AIM OF THE TASK - Set down word for word each line from the start of the listing through the line that contains "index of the", both included.

DATA PROVIDED -
....

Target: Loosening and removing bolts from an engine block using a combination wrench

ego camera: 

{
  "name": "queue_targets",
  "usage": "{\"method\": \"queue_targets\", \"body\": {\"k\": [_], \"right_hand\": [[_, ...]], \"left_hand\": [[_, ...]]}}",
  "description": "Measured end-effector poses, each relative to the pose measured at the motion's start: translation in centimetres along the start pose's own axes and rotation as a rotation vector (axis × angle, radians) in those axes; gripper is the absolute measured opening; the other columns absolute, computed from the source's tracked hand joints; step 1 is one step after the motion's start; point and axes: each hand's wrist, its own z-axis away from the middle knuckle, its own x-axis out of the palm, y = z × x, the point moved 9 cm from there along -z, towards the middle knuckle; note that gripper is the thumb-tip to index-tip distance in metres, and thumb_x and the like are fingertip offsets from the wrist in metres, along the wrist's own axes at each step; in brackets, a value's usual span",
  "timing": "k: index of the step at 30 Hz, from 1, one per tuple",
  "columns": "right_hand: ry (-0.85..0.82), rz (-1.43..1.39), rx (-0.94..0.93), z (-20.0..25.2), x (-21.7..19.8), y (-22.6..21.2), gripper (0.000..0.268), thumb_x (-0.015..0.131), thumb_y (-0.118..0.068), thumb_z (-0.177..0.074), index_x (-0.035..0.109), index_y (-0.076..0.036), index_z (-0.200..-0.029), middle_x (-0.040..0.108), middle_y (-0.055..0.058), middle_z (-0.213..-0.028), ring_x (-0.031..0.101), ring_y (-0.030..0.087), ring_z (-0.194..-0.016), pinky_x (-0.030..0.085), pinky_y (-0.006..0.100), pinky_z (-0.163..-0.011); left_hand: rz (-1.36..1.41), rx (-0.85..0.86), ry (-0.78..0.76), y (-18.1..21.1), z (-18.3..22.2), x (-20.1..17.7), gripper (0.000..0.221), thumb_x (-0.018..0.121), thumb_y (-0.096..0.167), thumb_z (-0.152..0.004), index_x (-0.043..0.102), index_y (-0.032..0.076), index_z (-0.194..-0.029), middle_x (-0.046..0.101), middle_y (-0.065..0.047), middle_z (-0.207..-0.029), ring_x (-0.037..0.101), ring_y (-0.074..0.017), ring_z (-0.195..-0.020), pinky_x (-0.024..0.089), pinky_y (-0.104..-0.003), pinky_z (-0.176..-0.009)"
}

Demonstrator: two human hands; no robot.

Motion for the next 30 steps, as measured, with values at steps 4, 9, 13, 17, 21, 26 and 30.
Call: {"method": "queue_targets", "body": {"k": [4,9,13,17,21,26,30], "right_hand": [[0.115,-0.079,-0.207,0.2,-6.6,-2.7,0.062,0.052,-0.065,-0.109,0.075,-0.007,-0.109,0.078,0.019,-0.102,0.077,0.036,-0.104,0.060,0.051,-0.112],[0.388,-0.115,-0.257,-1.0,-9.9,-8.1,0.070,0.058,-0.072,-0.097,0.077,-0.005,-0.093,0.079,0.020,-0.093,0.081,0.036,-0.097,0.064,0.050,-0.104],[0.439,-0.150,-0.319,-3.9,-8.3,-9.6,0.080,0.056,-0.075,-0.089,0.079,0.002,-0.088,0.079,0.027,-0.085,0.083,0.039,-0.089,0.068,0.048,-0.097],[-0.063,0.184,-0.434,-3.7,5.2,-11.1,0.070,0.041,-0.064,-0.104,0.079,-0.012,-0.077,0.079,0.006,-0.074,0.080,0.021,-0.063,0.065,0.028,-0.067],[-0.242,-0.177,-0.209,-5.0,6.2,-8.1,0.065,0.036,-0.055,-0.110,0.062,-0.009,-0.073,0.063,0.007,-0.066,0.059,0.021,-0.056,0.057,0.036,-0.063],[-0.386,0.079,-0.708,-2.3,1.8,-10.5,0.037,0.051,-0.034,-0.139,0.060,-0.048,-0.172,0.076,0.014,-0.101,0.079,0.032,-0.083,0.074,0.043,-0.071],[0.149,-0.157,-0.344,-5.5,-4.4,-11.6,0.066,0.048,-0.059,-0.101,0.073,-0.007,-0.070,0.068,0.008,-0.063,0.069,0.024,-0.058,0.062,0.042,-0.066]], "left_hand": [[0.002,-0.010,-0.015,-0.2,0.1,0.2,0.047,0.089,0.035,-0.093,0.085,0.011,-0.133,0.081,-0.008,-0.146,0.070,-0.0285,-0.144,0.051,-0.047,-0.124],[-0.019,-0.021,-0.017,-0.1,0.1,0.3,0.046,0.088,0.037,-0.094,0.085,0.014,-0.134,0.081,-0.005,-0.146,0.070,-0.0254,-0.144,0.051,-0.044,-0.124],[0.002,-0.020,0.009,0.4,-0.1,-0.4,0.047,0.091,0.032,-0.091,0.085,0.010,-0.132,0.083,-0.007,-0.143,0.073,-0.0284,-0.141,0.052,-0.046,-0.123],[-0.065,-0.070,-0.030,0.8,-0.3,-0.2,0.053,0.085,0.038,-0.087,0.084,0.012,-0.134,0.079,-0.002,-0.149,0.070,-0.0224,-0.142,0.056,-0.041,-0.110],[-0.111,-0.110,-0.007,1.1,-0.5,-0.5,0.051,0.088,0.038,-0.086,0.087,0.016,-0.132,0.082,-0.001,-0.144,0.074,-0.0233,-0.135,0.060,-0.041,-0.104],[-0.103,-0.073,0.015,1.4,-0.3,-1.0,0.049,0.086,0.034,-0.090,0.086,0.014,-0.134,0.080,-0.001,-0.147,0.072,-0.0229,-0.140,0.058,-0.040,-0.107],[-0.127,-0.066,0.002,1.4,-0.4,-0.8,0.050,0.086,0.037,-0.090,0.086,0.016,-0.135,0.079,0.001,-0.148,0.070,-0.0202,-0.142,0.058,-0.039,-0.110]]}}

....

EXERCISE SOLUTION -
Target: Loosening and removing bolts from an engine block using a combination wrench

ego camera: 

{
  "name": "queue_targets",
  "usage": "{\"method\": \"queue_targets\", \"body\": {\"k\": [_], \"right_hand\": [[_, ...]], \"left_hand\": [[_, ...]]}}",
  "description": "Measured end-effector poses, each relative to the pose measured at the motion's start: translation in centimetres along the start pose's own axes and rotation as a rotation vector (axis × angle, radians) in those axes; gripper is the absolute measured opening; the other columns absolute, computed from the source's tracked hand joints; step 1 is one step after the motion's start; point and axes: each hand's wrist, its own z-axis away from the middle knuckle, its own x-axis out of the palm, y = z × x, the point moved 9 cm from there along -z, towards the middle knuckle; note that gripper is the thumb-tip to index-tip distance in metres, and thumb_x and the like are fingertip offsets from the wrist in metres, along the wrist's own axes at each step; in brackets, a value's usual span",
  "timing": "k: index of the step at 30 Hz, from 1, one per tuple",

The response is finished, and the exercise is complete.